### WHAT IS EXPECTED
Check every line below, and copy those that include "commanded".

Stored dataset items
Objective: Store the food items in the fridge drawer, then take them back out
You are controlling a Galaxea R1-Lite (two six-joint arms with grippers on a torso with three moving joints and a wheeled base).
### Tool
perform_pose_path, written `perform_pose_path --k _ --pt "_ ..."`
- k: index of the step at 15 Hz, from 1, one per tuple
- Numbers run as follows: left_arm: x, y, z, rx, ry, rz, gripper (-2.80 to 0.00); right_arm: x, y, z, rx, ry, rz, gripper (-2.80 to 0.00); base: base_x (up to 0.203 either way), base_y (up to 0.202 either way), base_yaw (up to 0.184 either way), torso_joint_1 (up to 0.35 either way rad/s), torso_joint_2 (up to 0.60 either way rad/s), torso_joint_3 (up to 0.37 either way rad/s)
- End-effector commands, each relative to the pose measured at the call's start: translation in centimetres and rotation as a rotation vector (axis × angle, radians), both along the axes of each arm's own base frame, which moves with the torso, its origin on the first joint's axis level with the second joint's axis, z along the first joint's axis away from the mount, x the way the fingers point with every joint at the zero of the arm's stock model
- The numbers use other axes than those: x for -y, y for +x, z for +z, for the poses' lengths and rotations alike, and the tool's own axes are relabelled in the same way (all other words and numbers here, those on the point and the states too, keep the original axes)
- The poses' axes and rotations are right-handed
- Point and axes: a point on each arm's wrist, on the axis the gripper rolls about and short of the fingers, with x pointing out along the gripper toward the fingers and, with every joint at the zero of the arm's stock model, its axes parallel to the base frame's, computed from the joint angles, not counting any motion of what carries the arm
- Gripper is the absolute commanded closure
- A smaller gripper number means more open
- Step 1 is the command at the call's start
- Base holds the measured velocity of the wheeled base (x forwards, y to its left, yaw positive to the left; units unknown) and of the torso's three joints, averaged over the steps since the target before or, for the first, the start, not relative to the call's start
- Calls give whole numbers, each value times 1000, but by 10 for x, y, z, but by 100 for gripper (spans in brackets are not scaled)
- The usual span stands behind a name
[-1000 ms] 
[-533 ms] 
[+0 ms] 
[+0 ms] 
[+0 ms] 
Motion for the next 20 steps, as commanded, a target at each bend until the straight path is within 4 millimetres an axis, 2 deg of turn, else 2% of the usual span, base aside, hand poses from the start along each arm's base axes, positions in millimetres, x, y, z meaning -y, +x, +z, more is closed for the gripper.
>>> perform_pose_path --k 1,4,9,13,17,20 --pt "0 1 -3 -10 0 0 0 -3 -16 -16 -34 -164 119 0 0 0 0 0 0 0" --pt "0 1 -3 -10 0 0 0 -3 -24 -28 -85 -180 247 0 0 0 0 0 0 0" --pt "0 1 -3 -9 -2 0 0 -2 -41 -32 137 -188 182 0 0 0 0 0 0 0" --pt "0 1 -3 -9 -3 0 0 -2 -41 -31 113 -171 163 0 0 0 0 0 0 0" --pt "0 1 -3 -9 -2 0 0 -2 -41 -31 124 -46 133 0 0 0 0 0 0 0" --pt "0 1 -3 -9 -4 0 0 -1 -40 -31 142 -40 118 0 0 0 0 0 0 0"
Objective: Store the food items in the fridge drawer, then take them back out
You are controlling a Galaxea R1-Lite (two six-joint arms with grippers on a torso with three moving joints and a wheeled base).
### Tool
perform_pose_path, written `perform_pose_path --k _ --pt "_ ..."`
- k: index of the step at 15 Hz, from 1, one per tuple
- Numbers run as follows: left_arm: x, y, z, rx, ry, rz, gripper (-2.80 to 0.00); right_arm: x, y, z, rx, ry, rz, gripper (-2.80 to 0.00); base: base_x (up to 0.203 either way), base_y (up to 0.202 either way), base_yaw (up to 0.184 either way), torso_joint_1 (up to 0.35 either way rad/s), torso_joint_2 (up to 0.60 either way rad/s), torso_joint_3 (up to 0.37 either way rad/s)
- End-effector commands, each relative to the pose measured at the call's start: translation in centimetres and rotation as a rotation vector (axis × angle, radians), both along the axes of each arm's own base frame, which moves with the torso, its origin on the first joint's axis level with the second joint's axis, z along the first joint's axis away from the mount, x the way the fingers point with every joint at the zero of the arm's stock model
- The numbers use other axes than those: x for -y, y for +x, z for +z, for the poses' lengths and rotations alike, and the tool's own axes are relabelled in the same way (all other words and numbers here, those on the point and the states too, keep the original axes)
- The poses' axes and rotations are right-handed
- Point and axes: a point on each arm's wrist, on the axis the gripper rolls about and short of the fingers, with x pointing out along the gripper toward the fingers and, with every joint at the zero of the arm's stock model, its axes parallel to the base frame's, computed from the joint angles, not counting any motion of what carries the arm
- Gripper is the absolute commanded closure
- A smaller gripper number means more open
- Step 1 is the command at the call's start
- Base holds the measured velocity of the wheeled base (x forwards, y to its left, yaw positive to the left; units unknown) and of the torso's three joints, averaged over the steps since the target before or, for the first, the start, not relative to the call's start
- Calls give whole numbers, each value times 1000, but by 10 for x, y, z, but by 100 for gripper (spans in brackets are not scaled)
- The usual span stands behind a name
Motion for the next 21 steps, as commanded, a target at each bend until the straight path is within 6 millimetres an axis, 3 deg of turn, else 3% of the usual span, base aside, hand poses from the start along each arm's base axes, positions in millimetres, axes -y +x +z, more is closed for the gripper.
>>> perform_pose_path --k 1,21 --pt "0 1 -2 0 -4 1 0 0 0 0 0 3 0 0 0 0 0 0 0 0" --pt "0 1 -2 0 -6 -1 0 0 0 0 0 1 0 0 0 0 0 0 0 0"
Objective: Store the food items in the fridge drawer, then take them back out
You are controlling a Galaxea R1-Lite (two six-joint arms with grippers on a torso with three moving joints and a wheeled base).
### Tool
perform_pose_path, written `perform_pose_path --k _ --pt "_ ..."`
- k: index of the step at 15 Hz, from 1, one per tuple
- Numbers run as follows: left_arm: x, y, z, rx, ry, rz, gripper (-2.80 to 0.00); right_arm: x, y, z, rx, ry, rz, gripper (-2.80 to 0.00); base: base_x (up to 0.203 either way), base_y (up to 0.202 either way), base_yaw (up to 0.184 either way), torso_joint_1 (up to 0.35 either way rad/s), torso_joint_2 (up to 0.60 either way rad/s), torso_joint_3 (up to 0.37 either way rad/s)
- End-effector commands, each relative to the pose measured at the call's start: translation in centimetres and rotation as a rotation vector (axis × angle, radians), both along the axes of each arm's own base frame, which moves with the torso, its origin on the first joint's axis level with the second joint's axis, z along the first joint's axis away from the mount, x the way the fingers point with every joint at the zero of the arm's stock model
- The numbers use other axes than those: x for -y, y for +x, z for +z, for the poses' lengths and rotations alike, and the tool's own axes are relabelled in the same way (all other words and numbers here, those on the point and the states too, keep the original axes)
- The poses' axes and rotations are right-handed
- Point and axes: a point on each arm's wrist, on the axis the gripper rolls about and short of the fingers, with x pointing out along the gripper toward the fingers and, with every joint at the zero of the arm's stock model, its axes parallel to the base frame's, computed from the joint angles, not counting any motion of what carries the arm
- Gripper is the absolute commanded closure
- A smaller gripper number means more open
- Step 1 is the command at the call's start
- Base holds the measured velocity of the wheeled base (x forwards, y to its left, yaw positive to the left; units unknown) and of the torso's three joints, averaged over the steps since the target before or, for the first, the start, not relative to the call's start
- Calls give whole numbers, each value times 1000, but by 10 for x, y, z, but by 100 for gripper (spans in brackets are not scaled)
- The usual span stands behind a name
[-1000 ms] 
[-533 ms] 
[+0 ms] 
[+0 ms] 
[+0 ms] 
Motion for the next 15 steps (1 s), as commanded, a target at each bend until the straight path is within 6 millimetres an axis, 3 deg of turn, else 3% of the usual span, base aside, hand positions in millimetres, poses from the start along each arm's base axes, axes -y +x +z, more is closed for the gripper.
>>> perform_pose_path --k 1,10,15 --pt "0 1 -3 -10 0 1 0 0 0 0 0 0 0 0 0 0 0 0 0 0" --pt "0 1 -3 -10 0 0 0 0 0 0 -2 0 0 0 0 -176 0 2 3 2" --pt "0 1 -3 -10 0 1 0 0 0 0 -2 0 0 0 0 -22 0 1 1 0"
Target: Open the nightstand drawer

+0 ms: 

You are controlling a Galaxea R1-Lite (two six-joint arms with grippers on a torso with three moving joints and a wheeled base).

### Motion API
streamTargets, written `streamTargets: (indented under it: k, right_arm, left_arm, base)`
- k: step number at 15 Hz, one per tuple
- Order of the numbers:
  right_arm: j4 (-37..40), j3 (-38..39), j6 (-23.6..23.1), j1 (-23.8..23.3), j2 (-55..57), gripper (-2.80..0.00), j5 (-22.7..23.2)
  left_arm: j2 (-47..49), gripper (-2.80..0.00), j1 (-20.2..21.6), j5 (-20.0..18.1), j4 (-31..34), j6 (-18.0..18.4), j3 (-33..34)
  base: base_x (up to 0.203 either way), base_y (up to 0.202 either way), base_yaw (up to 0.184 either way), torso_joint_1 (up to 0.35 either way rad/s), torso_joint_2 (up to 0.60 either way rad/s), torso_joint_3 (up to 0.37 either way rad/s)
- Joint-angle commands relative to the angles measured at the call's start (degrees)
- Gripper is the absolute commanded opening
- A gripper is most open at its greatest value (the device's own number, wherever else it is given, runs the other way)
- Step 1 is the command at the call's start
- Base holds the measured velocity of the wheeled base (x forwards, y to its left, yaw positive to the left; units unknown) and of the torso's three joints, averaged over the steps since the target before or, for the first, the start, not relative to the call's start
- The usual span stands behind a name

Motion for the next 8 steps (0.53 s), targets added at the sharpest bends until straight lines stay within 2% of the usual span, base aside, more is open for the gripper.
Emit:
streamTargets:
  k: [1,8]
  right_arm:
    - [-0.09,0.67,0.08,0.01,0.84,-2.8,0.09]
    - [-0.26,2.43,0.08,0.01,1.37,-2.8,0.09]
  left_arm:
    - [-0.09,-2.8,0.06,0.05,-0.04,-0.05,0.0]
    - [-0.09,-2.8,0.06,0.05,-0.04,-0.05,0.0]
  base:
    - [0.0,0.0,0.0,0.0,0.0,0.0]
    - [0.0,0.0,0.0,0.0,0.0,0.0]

### TASK SOLUTION
- Gripper is the absolute commanded closure
Motion for the next 20 steps, as commanded, a target at each bend until the straight path is within 4 millimetres an axis, 2 deg of turn, else 2% of the usual span, base aside, hand poses from the start along each arm's base axes, positions in millimetres, x, y, z meaning -y, +x, +z, more is closed for the gripper.
- Gripper is the absolute commanded closure
Motion for the next 21 steps, as commanded, a target at each bend until the straight path is within 6 millimetres an axis, 3 deg of turn, else 3% of the usual span, base aside, hand poses from the start along each arm's base axes, positions in millimetres, axes -y +x +z, more is closed for the gripper.
- Gripper is the absolute commanded closure
Motion for the next 15 steps (1 s), as commanded, a target at each bend until the straight path is within 6 millimetres an axis, 3 deg of turn, else 3% of the usual span, base aside, hand positions in millimetres, poses from the start along each arm's base axes, axes -y +x +z, more is closed for the gripper.
- Gripper is the absolute commanded opening

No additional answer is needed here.